The Experience of Learning Emotionally Focused Couples Therapy


  • Jonathan G. Sandberg, PhD, Brigham Young University; Andrea Knestel, PhD, Brigham Young University.

  • Both authors have an equal authorship. Special thanks to Lori Schade, M.S. and Carly Larsen, M.S. for their assistance with the analysis of the data.

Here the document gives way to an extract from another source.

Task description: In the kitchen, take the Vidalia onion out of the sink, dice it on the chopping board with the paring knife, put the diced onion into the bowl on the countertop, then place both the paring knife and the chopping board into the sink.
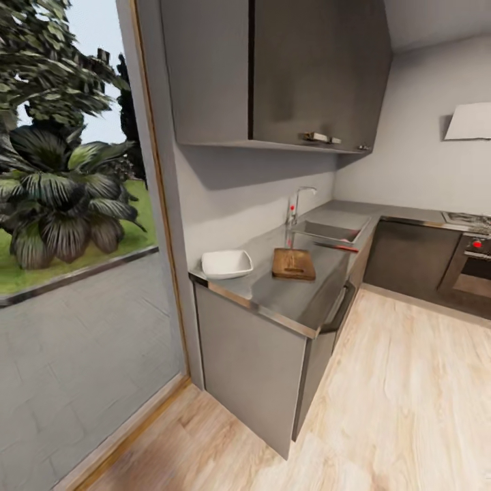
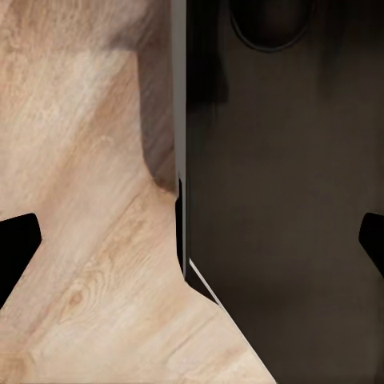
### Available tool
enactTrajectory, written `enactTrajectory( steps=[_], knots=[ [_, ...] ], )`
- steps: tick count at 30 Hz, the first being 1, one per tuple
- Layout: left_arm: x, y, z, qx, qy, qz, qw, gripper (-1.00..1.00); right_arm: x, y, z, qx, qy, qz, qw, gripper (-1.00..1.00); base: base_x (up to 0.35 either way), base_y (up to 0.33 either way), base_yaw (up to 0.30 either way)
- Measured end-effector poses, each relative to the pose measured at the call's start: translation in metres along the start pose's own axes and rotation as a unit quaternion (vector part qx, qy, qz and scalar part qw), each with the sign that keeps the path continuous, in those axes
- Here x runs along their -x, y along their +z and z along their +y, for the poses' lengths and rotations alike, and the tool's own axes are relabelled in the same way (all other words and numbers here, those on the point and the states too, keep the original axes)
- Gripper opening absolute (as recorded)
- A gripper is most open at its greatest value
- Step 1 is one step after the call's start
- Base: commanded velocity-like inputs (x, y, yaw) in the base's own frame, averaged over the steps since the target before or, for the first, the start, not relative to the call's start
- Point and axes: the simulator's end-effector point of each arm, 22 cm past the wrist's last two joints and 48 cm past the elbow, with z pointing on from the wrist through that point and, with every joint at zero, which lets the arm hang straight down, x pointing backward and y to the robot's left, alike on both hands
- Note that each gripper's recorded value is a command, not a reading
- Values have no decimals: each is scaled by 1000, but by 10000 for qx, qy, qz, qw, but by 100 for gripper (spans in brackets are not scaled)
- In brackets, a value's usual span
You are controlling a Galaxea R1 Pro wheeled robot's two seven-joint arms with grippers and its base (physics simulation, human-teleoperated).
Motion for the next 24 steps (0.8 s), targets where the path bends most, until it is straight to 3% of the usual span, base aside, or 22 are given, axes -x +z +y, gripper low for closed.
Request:
enactTrajectory(
  steps=[7, 24],
  knots=[
    [-1, 0, 0, 0, 4, 17, 10000, 100, -1, 0, 0, -1, 1, 17, 10000, 100, 193, 56, -277],
    [-4, 0, 0, 0, 5, 56, 10000, 100, -4, 0, 0, -4, 0, 59, 10000, 100, 204, 152, -279]
  ],
)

Address correspondence to Jonathan G. Sandberg, 266 TLRB, Brigham Young University, Provo, Utah 84602; E-mail:


This study examined the process of learning Emotionally Focused Couples Therapy (EFT) as reported by 122 EFT therapists and therapists-in-training. Participants completed an online questionnaire assessing their experiences of learning EFT, with particular emphasis on EFT theory, alliance, interventions, perceived impact on clients, and impact on self. Findings suggest that therapists are drawn to the attachment-based model of EFT, appreciate the EFT framework and structure, that clients endorse the usefulness of the model and that learning the model has contributed to personal healing and improved relationships for the trainees. Results also show that the transition to EFT from another model can be taxing and requires time, support, and additional supervision/training to increase comfort level and competency with EFT. Nevertheless, results also highlight that learning EFT can be a rewarding and worthwhile endeavor.